Other sheep, who are in fact still lambs, are slaughtered in the meat industry at about 6 to 9 months old and sold as chops and other meat cuts. These lambs are often shorn before their slaughter, or, depending on the market value at the time, they are slaughtered without being shorn, as their woolly skin can be valuable for the production of boots, jackets and other fashion goods.
Sheep as individuals
While sheep bred for their wool face other ethical issues, such as selective breeding for twins and triplets, winter lambing, and live export, the greatest problem sheep face in the wool industry is the one which placed them there – laws which fail them. In a speciesist society that discriminates against some individuals due to their species membership, laws only protect certain animals to differing degrees. Australian animal protection laws create double standards for farmed animals – like sheep, cows, and pigs, denying them the same protections that dogs or cats are offered. None of these non-human animals however, are recognised as legal persons, which renders them as ‘property’ in the eyes of the law.

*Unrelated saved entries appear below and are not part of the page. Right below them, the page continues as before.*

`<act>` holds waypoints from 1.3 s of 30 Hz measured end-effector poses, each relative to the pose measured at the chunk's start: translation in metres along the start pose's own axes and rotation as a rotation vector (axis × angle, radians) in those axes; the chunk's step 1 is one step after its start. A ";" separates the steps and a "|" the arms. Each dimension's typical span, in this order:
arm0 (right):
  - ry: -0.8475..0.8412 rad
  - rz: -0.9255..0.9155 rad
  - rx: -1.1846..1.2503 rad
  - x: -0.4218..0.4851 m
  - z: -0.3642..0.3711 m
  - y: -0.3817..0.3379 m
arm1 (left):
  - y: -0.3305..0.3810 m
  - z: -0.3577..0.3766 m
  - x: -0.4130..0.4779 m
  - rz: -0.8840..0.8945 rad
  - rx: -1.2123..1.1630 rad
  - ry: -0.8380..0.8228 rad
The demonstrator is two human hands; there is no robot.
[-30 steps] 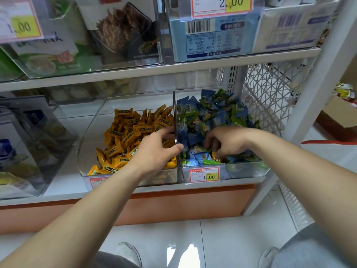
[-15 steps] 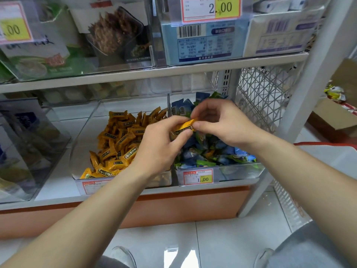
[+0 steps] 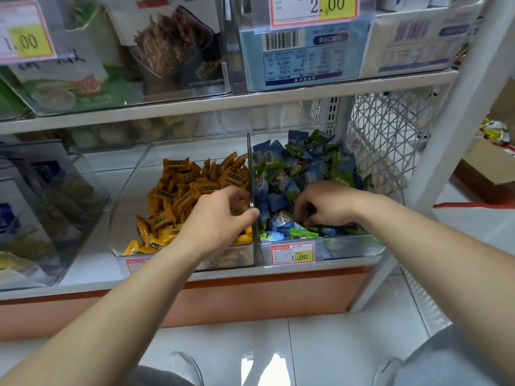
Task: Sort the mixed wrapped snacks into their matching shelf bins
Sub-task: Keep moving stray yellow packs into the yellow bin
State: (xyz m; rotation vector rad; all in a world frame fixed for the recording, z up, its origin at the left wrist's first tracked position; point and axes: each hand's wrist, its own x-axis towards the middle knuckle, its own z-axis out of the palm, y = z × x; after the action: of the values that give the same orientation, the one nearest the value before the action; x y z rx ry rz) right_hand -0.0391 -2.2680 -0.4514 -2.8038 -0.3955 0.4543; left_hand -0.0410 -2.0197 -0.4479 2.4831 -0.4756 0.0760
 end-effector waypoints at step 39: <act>-0.084 -0.050 -0.036 0.014 0.019 -0.028 | -0.004 0.017 0.002 0.013 -0.030 0.018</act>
State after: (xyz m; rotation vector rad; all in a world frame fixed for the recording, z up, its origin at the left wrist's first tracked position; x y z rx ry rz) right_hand -0.0392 -2.2340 -0.4636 -2.8088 -0.4952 0.5612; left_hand -0.0382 -2.0266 -0.4635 2.4483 -0.4817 0.0959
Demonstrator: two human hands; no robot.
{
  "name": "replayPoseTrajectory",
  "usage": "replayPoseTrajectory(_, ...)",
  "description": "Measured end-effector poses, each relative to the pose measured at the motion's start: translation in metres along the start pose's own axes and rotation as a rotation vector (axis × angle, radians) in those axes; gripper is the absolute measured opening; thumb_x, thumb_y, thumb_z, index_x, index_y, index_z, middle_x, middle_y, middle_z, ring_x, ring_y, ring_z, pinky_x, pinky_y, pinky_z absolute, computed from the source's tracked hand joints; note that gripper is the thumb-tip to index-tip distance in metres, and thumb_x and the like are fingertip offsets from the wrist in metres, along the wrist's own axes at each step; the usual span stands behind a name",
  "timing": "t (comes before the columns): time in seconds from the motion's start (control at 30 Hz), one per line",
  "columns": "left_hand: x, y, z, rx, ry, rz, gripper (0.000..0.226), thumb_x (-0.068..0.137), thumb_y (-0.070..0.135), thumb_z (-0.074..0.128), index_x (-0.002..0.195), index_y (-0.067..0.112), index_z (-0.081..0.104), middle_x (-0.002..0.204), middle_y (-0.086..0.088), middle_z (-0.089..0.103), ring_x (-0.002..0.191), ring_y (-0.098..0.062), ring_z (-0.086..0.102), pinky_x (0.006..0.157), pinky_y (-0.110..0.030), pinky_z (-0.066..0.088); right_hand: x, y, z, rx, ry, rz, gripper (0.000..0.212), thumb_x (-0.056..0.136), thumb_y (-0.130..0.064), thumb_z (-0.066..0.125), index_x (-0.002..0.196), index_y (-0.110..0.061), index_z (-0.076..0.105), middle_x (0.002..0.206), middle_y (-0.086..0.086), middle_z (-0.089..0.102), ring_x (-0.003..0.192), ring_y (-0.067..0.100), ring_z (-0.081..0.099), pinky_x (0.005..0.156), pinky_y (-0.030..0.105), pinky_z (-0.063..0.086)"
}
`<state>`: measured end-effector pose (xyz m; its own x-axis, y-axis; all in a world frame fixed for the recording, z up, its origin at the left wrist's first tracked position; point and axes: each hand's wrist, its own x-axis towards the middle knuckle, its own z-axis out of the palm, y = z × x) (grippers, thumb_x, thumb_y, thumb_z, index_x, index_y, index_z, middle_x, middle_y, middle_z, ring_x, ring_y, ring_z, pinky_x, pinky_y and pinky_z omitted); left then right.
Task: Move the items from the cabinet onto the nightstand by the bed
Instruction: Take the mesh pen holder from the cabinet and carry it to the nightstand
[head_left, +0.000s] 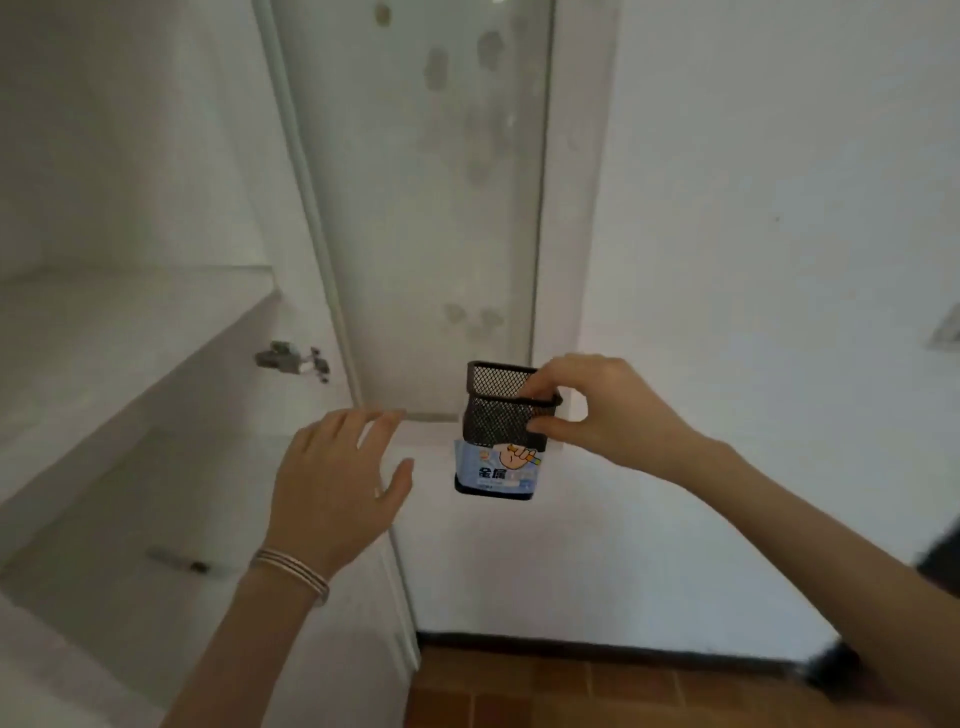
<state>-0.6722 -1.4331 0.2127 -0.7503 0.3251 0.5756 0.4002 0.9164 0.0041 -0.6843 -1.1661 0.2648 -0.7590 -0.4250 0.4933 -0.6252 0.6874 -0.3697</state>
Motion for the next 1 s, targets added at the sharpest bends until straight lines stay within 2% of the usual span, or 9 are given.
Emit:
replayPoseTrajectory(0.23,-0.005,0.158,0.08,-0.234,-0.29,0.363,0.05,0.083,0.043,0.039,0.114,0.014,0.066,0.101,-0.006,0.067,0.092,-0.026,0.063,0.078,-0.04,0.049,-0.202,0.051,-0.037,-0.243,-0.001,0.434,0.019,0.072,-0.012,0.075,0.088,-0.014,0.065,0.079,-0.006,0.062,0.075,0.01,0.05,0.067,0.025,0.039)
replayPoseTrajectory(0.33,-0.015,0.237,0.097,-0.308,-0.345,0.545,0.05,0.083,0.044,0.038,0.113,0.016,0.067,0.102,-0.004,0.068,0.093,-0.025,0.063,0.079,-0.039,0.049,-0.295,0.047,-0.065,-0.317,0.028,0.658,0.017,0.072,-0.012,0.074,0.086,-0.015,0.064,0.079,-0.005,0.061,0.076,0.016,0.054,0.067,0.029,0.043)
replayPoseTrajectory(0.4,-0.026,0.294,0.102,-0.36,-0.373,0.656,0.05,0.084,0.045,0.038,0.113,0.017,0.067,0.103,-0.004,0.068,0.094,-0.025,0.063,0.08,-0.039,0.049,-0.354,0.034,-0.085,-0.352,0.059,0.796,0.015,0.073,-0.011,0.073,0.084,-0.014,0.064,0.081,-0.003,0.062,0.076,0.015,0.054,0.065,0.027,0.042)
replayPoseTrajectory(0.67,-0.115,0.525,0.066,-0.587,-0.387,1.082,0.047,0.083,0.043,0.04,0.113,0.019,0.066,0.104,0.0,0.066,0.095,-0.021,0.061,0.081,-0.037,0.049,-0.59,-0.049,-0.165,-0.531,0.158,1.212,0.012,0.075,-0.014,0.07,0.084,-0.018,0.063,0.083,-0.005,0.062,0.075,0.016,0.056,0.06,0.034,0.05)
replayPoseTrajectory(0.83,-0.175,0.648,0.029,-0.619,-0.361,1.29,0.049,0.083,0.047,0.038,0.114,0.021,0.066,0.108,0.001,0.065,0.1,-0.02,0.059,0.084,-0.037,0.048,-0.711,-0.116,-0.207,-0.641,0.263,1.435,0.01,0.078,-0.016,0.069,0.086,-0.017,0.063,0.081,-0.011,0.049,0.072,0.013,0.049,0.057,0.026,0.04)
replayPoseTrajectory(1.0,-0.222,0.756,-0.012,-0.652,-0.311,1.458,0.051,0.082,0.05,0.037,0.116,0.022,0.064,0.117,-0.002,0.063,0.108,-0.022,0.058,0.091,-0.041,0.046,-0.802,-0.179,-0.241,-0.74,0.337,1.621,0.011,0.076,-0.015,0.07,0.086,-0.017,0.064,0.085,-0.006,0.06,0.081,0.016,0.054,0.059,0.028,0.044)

Sheep are individual beings who are sentient, capable of feeling pleasure as much as pain, joy as much as fear. Particular mutilations are not the only ethical downfalls of wool, they are simply symptoms of an industry built upon the transformation of individuals into ‘things’ to be used for profit. For us to truly treat sheep ethically, we must first see them as more than a means to a monetary ends. When we do that, we see that sheep are not really mere materials at all.
Emma Hakansson is the Founder and Director of Collective Fashion Justice, an organisation dedicated to creating a fashion system that upholds total ethics, by prioritising the life of all animals; human and non-human, and the planet. She has worked producing campaigns for multiple animal rights organisations, and is a writer.